Welcome to EN’s Eventing Safety Facts & Figures series. In light of our recent discussion on asking the tough questions about the sport, we’re delving into the FEI’s safety data from the past decade to track trends and look for answers. If you’d like us to address a certain topic in this series, please email [email protected].
The FEI began tracking detailed statistics on falls, injuries and fatalities in eventing in 2002, with an Eventing Risk Management Policy and Action Plan officially adopted in 2004. Reports tracking data on FEI competitions have been published every year since.
It’s worth reading the full action plan, but here’s an excerpt from the introduction to give you an idea of its objectives:
Risk criteria can only be developed taking into account the context, values, objectives and resources of the organization.
Eventing is a complete all-round test of horse and rider and a tremendous test of horsemanship, but it is also, and will remain, a risk sport.
The final decision and the ultimate responsibility for participation must continue to remain with the rider. The rider and no-one else has to decide upon the level of training, ability and limits in performance of his/her horse.
With a decade of data now available through the FEI, we have the most accurate picture in recent history of how safety continues to evolve in eventing. First up, we’re taking a look at horse falls in the past 10 years.
This chart from the FEI’s 2013 statistics report gives us quite a bit of data to chew on. The first yellow column shows a definite drop in the number of horse falls in FEI competitions in the past decade, but keep in mind that’s largely because of the decrease in rotational falls.
Non-rotational falls have continued to fluctuate and show no real improvement, with the percentage of falls in 2012 matching the same level in 2005. The bar graph below illustrates the fluctuation, with the two low points in non-rotational horse falls coming in 2007 and 2011, when the numbers dipped to 1.26 and 1.25 percent of total starters.

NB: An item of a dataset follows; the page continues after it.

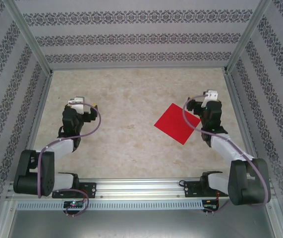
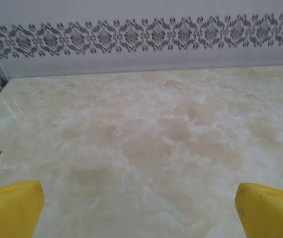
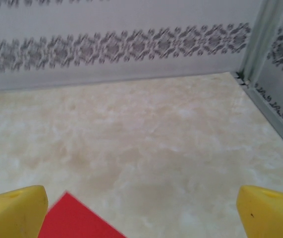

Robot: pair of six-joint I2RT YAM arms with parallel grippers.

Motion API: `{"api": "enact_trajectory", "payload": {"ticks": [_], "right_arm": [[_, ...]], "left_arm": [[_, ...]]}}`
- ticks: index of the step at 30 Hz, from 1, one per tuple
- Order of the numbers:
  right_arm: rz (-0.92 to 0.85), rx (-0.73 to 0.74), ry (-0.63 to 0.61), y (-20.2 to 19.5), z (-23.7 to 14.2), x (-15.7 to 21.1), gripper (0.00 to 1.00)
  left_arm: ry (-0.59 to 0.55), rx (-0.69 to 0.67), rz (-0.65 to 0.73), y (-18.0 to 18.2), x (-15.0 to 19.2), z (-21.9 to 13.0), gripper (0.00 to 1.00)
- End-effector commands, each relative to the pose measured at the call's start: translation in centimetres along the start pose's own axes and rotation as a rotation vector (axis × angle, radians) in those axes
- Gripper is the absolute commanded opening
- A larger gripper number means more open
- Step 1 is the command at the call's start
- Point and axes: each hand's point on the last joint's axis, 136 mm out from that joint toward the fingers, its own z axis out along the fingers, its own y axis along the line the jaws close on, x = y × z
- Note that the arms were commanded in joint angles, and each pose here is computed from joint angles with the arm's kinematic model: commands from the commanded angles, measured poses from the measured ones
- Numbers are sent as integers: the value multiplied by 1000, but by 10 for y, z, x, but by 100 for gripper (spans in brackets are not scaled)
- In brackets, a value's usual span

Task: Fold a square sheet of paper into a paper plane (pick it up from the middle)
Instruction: Move the square sheet of paper to the center of the table.

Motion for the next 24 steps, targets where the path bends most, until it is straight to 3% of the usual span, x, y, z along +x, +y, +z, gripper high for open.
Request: {"api": "enact_trajectory", "payload": {"ticks": [1, 3, 4, 6, 8, 12, 19, 24], "right_arm": [[214, 61, 285, -4, -20, 33, 98], [410, 136, 363, -10, -29, 41, 98], [490, 95, 397, -2, -27, 45, 98], [584, -160, 432, 37, -22, 39, 98], [639, -207, 471, 61, -23, 41, 93], [546, -185, 537, 103, -29, 55, 98], [406, -114, 732, 147, -16, 109, 98], [358, -82, 821, 163, -1, 135, 93]], "left_arm": [[-11, -60, -92, 14, -20, -8, 100], [4, -91, -142, 19, -30, -11, 100], [26, -119, -188, 23, -35, -11, 100], [101, -176, -296, 30, -34, -13, 100], [169, -181, -374, 27, -32, -14, 100], [227, -178, -565, 22, -19, -20, 100], [371, 111, -623, -32, -9, -16, 100], [441, 159, -677, -44, 12, -19, 100]]}}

The real improvement in horse falls comes in the rotational category. Since 2004, rotational falls have decreased 57 percent, definitely an encouraging number. While frangible pins remain an imperfect technology, they have undoubtedly played a roll in lowering the number of rotational falls since their introduction to FEI cross-country courses in 2003.

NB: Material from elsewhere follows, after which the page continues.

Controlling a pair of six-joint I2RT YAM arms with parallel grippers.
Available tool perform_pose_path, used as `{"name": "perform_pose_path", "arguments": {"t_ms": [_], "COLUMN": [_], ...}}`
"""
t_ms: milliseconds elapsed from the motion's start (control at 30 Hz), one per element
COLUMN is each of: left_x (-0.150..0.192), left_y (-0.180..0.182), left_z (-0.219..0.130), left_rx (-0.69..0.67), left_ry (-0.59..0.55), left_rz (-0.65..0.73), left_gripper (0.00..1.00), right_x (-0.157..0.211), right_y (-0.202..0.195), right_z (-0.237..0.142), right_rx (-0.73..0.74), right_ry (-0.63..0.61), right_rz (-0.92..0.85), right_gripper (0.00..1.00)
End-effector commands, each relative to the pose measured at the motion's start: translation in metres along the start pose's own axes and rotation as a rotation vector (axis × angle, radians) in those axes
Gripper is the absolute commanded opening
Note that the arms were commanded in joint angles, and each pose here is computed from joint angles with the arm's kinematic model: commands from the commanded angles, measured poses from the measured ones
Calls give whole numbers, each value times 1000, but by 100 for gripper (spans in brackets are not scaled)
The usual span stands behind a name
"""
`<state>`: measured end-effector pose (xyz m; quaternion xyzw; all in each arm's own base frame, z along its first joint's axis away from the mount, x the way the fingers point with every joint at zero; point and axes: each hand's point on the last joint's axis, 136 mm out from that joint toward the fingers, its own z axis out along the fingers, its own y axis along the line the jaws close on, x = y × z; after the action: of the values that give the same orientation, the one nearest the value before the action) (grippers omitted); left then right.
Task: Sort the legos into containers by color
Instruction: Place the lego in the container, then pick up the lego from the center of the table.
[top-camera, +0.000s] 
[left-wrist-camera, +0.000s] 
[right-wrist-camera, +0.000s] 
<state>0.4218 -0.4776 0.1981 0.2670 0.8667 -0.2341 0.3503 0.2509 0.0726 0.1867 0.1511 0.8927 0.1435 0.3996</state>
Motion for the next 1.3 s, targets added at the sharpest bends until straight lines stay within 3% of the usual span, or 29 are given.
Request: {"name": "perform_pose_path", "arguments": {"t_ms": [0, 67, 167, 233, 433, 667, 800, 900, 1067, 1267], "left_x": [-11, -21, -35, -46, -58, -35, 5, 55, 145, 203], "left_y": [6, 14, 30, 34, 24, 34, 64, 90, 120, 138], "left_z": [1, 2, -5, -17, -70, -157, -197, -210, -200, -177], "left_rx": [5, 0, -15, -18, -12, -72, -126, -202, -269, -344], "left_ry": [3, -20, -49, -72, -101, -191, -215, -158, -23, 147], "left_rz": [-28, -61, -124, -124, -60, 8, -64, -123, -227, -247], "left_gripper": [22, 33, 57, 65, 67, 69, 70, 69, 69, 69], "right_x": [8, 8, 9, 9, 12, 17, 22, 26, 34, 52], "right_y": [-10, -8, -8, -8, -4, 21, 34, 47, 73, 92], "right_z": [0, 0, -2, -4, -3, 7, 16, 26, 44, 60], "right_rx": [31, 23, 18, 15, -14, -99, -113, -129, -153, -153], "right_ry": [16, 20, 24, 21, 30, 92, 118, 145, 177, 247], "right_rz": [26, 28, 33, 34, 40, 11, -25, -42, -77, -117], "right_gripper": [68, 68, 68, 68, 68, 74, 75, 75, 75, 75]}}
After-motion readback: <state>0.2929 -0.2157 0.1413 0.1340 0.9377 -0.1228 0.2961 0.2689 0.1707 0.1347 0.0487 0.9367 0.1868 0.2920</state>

It’s also worth noting that this decrease in rotational falls occurred during the transition away from the long format at the FEI levels. CCI4* events like Badminton, Burghley and Rolex Kentucky last used the long format in 2005.

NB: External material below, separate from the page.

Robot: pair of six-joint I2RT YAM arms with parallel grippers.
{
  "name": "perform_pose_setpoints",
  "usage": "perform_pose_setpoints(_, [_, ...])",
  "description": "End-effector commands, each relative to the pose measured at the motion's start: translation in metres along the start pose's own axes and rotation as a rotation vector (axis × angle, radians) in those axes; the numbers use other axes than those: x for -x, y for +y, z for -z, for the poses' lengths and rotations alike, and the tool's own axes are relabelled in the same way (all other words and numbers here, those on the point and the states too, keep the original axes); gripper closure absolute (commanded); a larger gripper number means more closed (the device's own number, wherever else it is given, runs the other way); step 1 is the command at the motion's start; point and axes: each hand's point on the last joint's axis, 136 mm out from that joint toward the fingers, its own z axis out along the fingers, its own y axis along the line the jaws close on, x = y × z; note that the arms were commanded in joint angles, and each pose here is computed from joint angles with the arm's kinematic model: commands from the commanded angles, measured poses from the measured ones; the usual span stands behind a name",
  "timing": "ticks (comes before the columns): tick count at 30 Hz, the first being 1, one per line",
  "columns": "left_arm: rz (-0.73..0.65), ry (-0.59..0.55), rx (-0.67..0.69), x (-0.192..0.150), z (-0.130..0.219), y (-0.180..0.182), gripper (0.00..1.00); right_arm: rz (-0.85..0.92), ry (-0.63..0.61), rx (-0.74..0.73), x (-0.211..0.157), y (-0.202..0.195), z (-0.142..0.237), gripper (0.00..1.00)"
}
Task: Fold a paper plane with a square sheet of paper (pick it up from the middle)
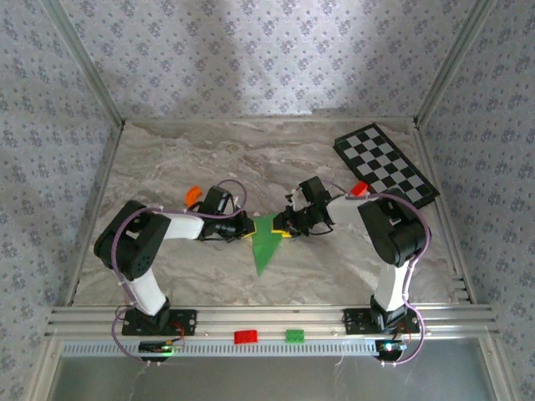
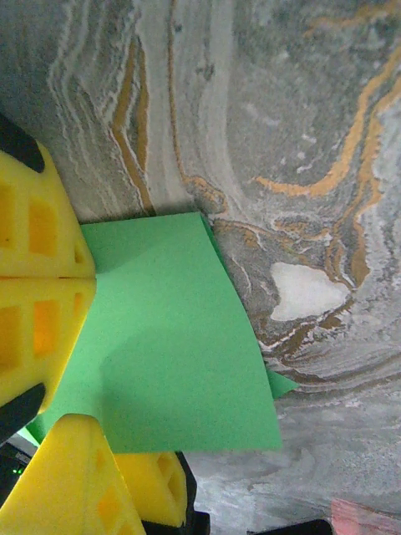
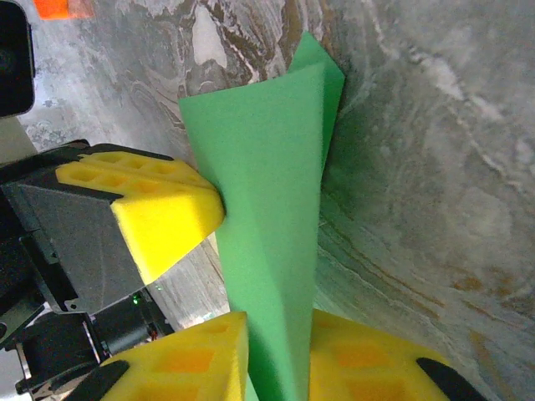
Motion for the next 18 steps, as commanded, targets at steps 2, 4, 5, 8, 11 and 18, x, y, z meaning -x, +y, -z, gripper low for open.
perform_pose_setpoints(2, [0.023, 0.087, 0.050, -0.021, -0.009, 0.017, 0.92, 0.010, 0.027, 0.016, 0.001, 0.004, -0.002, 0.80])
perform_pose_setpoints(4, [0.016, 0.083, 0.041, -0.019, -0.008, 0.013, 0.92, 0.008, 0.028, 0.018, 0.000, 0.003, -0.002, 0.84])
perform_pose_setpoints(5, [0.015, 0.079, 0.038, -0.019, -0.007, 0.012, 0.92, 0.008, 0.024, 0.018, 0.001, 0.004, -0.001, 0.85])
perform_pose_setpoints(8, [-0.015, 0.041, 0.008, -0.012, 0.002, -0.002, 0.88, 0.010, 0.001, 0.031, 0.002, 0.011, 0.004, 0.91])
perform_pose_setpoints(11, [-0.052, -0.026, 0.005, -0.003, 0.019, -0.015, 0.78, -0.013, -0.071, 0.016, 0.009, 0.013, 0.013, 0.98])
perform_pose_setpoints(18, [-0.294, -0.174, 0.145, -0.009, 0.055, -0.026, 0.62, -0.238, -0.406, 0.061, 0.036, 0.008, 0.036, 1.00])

In other words, rotational falls have decreased from 1 rotational horse fall for every 197 starters in 2004 to 1 rotational horse fall for every 445 starters in 2013. Better? Yes. Still room for improvement? Absolutely yes, especially when rotational falls continue to claim the lives of horses and riders alike.
Both Ben Winter and Jordan McDonald died on June 14 this year as a result of rotational falls. And while the FEI Veterinary Department is “currently working on horse injuries and fatalities statistics,” that data is not yet available to the public, we’ve been told by the FEI.
Points to consider:
- While rotational horse falls have dropped by 57 percent in the past decade, non-rotational horse falls continue to fluctuate and essentially hold steady at the same rate.
- Advancements in safety technology like frangible pins have almost certainly contributed to a decrease in rotational falls, with just 40 rotational falls occurring in FEI competitions in 2013.
- Is it possible to prevent rotational falls altogether? What type of changes can be made as the sport looks to decrease the number of total horse falls?